** Task brief **
Among the entries, which lines carry the string "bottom"? Copy each of them.
*** Opening of Supplied information ***
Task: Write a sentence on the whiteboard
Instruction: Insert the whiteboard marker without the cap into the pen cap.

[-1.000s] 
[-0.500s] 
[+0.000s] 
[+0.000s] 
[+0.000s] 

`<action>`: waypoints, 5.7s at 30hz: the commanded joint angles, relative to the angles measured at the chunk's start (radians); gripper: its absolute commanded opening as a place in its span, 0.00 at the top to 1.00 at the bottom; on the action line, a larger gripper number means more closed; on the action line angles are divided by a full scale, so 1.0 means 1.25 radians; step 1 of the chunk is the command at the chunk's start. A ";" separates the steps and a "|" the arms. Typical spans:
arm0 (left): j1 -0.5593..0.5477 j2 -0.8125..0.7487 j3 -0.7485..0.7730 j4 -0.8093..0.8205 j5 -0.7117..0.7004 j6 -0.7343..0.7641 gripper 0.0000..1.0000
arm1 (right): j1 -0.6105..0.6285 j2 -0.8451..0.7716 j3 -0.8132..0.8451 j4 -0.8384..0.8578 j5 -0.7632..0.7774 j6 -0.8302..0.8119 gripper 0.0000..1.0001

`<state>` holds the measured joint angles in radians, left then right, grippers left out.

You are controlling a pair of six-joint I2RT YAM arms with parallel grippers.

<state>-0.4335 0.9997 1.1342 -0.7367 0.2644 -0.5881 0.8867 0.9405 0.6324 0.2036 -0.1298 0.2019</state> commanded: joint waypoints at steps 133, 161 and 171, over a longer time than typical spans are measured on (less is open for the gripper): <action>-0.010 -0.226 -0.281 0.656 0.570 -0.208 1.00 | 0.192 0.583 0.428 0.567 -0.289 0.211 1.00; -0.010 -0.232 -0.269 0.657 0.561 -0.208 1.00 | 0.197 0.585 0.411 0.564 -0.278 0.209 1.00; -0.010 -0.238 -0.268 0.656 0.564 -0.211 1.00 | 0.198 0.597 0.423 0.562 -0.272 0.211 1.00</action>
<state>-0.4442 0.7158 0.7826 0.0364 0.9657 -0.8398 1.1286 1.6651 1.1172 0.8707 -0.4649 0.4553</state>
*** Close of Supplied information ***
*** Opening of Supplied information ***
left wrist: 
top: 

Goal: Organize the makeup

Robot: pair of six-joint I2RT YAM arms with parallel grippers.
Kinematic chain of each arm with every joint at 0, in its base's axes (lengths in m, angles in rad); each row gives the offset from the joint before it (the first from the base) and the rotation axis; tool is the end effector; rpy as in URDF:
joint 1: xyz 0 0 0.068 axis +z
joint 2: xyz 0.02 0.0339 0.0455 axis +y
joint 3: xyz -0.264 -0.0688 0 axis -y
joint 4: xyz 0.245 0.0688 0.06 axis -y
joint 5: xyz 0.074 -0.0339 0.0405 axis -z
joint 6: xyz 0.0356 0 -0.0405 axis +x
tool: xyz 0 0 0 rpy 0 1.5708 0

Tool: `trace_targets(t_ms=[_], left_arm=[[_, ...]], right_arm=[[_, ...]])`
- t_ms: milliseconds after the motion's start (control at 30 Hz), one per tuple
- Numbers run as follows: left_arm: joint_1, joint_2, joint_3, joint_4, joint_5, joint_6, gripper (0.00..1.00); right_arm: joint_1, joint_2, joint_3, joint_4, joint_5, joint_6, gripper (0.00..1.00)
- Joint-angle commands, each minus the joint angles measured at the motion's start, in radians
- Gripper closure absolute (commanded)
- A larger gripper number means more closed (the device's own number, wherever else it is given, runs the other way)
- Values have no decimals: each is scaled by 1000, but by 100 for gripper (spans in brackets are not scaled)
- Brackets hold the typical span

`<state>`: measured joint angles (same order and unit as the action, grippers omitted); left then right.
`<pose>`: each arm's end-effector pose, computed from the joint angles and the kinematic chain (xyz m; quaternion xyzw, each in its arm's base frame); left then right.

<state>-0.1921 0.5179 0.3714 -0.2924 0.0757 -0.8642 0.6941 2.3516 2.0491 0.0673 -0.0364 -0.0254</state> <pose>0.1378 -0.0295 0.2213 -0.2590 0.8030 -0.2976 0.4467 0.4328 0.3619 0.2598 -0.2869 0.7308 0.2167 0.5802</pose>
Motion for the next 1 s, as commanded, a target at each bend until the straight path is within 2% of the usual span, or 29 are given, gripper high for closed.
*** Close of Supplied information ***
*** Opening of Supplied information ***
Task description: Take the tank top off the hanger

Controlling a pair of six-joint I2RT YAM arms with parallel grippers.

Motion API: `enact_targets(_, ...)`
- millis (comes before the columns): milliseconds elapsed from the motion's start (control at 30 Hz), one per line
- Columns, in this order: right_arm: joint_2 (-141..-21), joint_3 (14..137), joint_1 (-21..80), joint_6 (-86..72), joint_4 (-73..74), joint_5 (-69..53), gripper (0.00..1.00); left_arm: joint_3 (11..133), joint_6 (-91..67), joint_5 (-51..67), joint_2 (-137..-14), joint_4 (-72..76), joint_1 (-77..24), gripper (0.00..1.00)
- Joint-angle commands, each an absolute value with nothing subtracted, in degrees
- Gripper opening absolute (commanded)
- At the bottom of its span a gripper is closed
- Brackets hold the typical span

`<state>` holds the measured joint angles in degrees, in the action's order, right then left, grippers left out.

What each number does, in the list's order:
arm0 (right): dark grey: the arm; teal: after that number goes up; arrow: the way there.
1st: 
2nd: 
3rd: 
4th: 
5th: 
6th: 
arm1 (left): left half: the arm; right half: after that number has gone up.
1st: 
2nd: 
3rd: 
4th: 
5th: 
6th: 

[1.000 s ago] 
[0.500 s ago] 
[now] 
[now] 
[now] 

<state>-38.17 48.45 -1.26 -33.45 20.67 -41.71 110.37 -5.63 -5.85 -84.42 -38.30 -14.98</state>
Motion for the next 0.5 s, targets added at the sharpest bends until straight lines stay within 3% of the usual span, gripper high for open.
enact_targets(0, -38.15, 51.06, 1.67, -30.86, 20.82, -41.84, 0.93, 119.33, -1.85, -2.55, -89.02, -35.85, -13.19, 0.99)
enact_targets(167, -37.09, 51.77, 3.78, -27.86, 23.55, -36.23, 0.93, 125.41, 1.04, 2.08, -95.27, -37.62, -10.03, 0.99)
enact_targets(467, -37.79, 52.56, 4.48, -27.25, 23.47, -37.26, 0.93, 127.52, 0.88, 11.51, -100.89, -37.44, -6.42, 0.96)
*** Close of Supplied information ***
** Solution for this exercise **
`<action>`: waypoints, 5.7s at 30hz: the commanded joint angles, relative to the angles measured at the chunk's start (radians); gripper: its absolute commanded opening as a place in its span, 0.00 at the top to 1.00 at the bottom; on the action line, a larger gripper number means more closed; on the action line angles are divided by a full scale, so 1.0 means 1.25 radians; step 1 of the chunk is the command at the chunk's start. A ";" separates the steps and a "|" the arms. Typical spans:
- At the bottom of its span a gripper is closed

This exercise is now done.